TASK STATEMENT:
Reproduce the listing in its entirety. Do not reproduce the pictures.

------------------------------------

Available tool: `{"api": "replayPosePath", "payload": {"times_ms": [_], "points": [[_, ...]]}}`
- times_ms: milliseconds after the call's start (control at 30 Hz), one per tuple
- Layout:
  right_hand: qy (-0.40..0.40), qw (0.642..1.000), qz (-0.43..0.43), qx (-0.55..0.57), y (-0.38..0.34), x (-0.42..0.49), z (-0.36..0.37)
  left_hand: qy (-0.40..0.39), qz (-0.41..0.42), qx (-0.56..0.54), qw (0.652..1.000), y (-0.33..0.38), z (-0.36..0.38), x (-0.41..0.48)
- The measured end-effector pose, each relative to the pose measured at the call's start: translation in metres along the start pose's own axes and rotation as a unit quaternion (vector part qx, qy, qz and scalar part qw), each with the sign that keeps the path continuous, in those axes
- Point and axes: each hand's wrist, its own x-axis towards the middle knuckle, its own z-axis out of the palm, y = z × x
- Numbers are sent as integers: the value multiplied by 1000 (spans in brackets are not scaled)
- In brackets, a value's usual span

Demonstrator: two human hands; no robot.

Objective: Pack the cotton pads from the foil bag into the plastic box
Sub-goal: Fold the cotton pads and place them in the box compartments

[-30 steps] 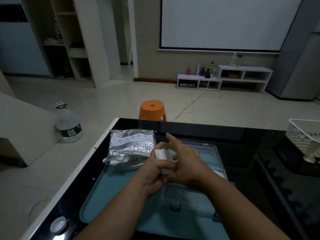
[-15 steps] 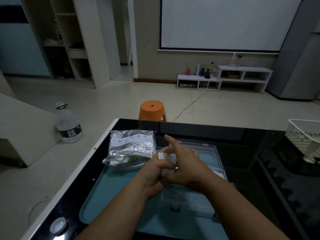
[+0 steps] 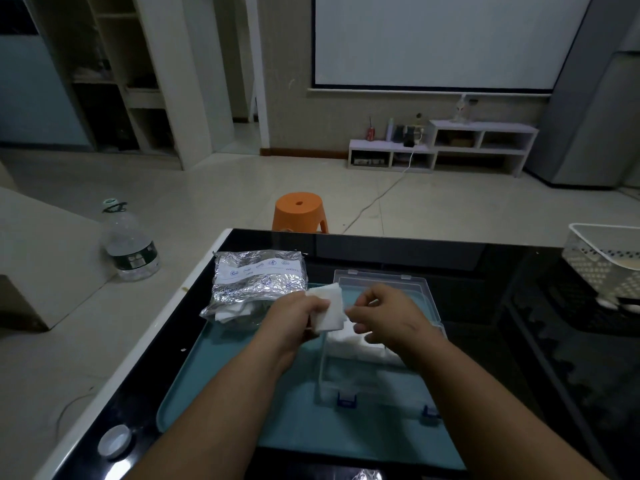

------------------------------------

PROBLEM SOLUTION:
Available tool: `{"api": "replayPosePath", "payload": {"times_ms": [_], "points": [[_, ...]]}}`
- times_ms: milliseconds after the call's start (control at 30 Hz), one per tuple
- Layout:
  right_hand: qy (-0.40..0.40), qw (0.642..1.000), qz (-0.43..0.43), qx (-0.55..0.57), y (-0.38..0.34), x (-0.42..0.49), z (-0.36..0.37)
  left_hand: qy (-0.40..0.39), qz (-0.41..0.42), qx (-0.56..0.54), qw (0.652..1.000), y (-0.33..0.38), z (-0.36..0.38), x (-0.41..0.48)
- The measured end-effector pose, each relative to the pose measured at the call's start: translation in metres along the start pose's own axes and rotation as a unit quaternion (vector part qx, qy, qz and scalar part qw), each with the sign that keeps the path continuous, in those axes
- Point and axes: each hand's wrist, its own x-axis towards the middle knuckle, its own z-axis out of the palm, y = z × x
- Numbers are sent as integers: the value multiplied by 1000 (spans in brackets are not scaled)
- In brackets, a value's usual span

Demonstrator: two human hands; no robot.

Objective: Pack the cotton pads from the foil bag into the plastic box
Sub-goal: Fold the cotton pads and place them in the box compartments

[-30 steps] 
[-15 steps] 
[+0 steps] 

Response complete; there is no more output.